Villaverde likewise processes the thinking of rotating diets cautiously. Generally speaking, she has no objection as long as every one of the diets being used are whole and balanced and appropriate for the precise pet. However, in sure situations, she said, it is not an accurate option. One example is “animals that have a clinical condition or very slender nutrition wishes that do surely nicely with one precise diet.”

She has non-public trip with this situation: “My very own cat with megacolon, he does well with one unique therapeutic weight loss program and blocks with other diets,” Villaverde offered. “I stay in steady concern of him going off the food!”

Dr. Jennifer Larsen, a professor of medical nutrition at the University of California, Davis, Department of Veterinary Medicine, and a VIN consultant, doubts that rotating diets is beneficial.

“I assume this method to keep away from feasible formulation errors (like diet D toxicity) or illness appears a bit haphazard,” she stated by using email. “You cannot predict when or even if this will show up so can’t bet when to change — it appears like a poor way to try to expand food safety.

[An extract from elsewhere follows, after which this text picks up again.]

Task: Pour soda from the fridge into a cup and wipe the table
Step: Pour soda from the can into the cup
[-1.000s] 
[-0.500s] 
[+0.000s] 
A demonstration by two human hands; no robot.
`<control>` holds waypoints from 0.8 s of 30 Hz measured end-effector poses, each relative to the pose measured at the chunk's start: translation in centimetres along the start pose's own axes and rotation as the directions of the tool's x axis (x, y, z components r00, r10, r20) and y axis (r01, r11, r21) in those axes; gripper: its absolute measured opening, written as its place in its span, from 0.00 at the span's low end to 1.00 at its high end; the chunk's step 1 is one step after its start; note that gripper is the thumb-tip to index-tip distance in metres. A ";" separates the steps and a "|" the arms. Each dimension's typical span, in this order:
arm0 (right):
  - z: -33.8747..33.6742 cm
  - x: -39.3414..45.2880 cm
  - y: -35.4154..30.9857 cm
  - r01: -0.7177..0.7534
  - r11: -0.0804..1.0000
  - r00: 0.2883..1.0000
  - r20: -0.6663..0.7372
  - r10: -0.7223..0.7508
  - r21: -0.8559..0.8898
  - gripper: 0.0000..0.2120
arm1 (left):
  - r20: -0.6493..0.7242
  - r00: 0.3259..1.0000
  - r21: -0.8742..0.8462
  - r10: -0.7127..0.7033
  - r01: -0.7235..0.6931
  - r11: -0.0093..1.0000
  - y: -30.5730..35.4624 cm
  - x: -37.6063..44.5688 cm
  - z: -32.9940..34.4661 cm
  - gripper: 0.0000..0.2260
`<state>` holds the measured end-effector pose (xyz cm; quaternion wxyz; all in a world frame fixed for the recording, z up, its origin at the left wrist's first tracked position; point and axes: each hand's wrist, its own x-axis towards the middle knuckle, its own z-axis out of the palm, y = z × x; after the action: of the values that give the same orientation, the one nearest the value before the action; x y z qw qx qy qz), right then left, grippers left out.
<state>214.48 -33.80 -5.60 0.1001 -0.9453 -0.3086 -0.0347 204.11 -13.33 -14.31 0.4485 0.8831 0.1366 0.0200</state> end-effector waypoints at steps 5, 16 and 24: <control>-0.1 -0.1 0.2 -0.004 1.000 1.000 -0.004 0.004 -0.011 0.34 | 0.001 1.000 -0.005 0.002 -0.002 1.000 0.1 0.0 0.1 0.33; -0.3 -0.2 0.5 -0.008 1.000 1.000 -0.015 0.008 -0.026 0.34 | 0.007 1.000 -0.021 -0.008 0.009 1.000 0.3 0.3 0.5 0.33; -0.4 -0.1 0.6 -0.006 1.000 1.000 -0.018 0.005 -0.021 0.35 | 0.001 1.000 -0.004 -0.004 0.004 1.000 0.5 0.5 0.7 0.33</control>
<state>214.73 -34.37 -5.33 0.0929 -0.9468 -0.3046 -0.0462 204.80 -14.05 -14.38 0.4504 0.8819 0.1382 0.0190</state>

It also makes it difficult to become aware of what the motive of any doable hassle is, depending on how regularly foods are circled or combined (for example, diarrhea develops however you can’t inform which weight loss program or attribute or ingredient would possibly be to blame, if any).”

She mused: “If the issue had been greater of a marginal or overt deficiency or toxicity, then I believe you should minimize the bad outcome however again, you’d in no way know if that were the case. It’s a bit of wishful questioning as an alternative than a sound dietary practice.”

Still, Larsen said, “If rotation is well tolerated via the pet, I do not see a precise downside; just lack of precise benefit, I think.”

Dr. Scott Campbell, a veterinary nutritionist in Australia and VIN consultant, is in favor of rotating diets, supplied the diets are whole and balanced, and preferably developed via professional companies.

How does he judge “reputable”? Campbell looks for manufacturers whose diets have been tested in feeding trials (rather than merely substantiating nutrient content, an choice allowed below pointers of the Association of American Feed Control Officials); whose formulations have been on the market for years; that grant contact information; and that has nutritionists on staff.

“Beyond that, I like the concept of rotation,” Campbell said, ” — and sustainability and low price and whole, fresh ingredients, etc.”